1.  `geomc.vs()` performs Bayesian variable selection using geometric MCMC
2. Returns marginal inclusion probabilities (MIPs) for each variable
3. Provides multiple model summaries: median model, WAM, posterior means
4. Scales to high-dimensional problems ($p >> n$)
5. Quantifies uncertainty about variable selection

## Appendix:  The Model

@roy2024 considers the following linear regression for variable selection:

$$y_i | \mathbf{X}, \beta_0,\mathbf{\beta},\mathbf{\gamma},\sigma^2,w,\lambda \stackrel{ind}{\sim} N(\beta_0 + \sum_{j=1}^p \gamma_j \beta_j x_{ij}, \sigma^2), i=1,\dots, n,$$
or in vector notations: $$\mathbf{y} | \mathbf{X}, \beta_0,\mathbf{\beta},\mathbf{\gamma},\sigma^2,w,\lambda \sim N(\beta_01 + \mathbf{X}_{\mathbf{\gamma}}\mathbf{\beta}_{\mathbf{\gamma}},\sigma^2I_n).$$

where $\mathbf{\gamma} = (\gamma_1, \ldots, \gamma_p) \in \{0, 1\}^p$ are binary indicators,  $\mathbf{\beta} = (\beta_1, \ldots, \beta_p)$ is the vector of regression coefficients, $\mathbf{X}_{\mathbf{\gamma}}$ is the $n \times |\mathbf{\gamma}|$ submatrix of $\mathbf{X}$ consisting of
 those columns of $\mathbf{X}$ for which $\gamma_i=1$ and similarly, $\mathbf{\beta}_{\mathbf{\gamma}}$ is the $|\mathbf{\gamma}|$ subvector of $\mathbf{\beta}$ corresponding to $\mathbf{\gamma}$ with $|\gamma| = \sum_{j=1}^p \gamma_j$ being the model size.
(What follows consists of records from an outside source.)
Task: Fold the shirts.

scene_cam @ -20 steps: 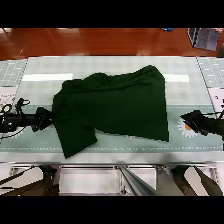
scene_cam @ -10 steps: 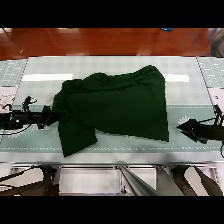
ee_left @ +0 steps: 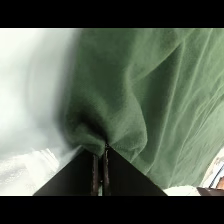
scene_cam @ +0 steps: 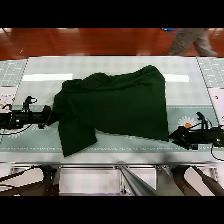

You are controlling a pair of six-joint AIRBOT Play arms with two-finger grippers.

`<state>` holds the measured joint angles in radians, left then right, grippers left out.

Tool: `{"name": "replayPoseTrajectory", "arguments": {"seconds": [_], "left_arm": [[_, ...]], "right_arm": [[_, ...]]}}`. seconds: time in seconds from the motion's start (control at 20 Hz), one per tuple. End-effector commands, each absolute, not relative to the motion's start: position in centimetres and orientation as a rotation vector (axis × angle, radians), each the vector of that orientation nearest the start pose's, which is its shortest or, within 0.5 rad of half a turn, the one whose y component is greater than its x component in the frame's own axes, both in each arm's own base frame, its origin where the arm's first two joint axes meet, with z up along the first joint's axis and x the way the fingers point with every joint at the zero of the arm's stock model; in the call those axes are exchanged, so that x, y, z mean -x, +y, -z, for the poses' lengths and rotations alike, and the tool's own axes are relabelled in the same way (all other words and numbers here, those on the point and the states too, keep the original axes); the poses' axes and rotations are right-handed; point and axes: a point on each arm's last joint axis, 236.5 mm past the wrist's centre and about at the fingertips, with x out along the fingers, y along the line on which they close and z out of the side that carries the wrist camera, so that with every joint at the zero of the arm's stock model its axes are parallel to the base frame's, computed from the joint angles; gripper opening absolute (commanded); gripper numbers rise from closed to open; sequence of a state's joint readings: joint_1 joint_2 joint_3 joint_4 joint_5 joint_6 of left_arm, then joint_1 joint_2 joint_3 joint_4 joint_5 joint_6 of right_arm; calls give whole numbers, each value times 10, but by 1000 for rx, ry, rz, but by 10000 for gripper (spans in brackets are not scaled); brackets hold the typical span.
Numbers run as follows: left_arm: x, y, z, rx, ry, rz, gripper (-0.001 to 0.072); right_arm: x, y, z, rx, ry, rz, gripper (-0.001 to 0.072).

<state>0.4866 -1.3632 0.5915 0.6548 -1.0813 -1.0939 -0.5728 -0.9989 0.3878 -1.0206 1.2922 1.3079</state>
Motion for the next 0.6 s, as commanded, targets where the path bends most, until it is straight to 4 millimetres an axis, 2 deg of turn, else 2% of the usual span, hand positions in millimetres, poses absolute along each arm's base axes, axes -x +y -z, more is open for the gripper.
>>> {"name": "replayPoseTrajectory", "arguments": {"seconds": [0.0,0.15,0.2,0.25,0.3,0.35,0.45,0.55], "left_arm": [[-296,-31,105,1021,1332,180,19],[-296,-31,105,1022,1332,180,19],[-296,-31,105,1022,1332,180,19],[-296,-31,105,1021,1332,180,19],[-296,-31,105,1022,1331,179,19],[-296,-31,105,1018,1330,182,20],[-294,-35,102,984,1329,231,20],[-302,-35,84,969,1304,274,19]], "right_arm": [[-183,48,108,-927,1594,-95,408],[-215,60,118,-949,1526,-95,407],[-230,64,116,-966,1495,-106,407],[-244,70,111,-967,1470,-135,372],[-254,74,107,-948,1459,-163,251],[-264,80,102,-926,1451,-204,22],[-284,98,76,-866,1423,-352,29],[-310,100,37,-789,1365,-445,28]]}}
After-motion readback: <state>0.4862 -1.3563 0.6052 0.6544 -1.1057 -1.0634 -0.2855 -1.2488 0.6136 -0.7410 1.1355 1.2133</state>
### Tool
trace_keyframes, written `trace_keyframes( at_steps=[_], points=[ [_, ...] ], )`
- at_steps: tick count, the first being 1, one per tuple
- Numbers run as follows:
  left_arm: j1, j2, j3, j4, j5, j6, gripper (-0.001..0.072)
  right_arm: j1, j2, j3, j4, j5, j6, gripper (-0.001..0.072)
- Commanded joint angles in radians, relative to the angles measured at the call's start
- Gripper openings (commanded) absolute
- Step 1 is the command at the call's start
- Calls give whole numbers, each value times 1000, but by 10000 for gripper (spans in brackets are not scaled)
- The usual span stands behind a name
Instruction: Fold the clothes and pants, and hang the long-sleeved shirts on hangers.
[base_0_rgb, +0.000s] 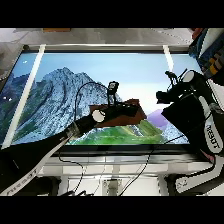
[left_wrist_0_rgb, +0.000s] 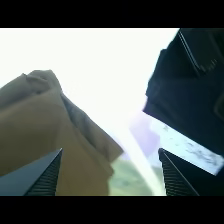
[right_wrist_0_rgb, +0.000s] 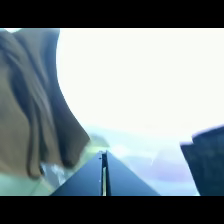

Next, the hierarchical Gaussian linear model in @roy2024 places priors on the regression coefficients as well as on the model space as follows:

### Prior Specification
- **Coefficient prior**: $\beta_i|\beta_0,\mathbf{\gamma},\sigma^2,w,\lambda \stackrel{ind}{\sim} N(0, \gamma_i\sigma^2/\lambda),~i=1,\ldots,p,$

- **Intercept prior**: $\beta_0|\mathbf{\gamma},\sigma^2,w,\lambda \sim N(0, \sigma^2/\lambda_0)$

- **Error variance**: $\sigma^2|\mathbf{\gamma},w,\lambda \sim \text{Inverse-Gamma}(a_0, b_0)$

- **Model prior**: $\gamma_i|w,\lambda \stackrel{iid}{\sim} \text{Bernoulli} (w), i=1,\dots,p$

The density $\pi(\sigma^2)$ of $\sigma^2 \sim$ Inv-Gamma $(a_0, b_0)$ has the form $$\pi(\sigma^2) \propto (\sigma^2)^{-a_0-1} \exp(-b_0/\sigma^2).$$
 `geomc.vs` also allows the non-informative prior $$(\beta_{0}, \sigma^2)|\mathbf{\gamma}, w \sim 1 / \sigma^{2},$$ 
which is obtained by setting $\lambda_0=a_0=b_0=0$.

### Posterior Computation

The posterior is:

$$P(\mathbf{\gamma} | \mathbf{y}) \propto P(\mathbf{y} | \mathbf{\gamma}) P(\mathbf{\gamma}).$$

`geomc.vs` explores this posterior using the geometric MCMC proposed in @roy2024. `geomc.vs` returns the Markov chain samples, the empirical MH acceptance rate, and the log-posterior values
(up to an additive constant) at the observed MCMC samples.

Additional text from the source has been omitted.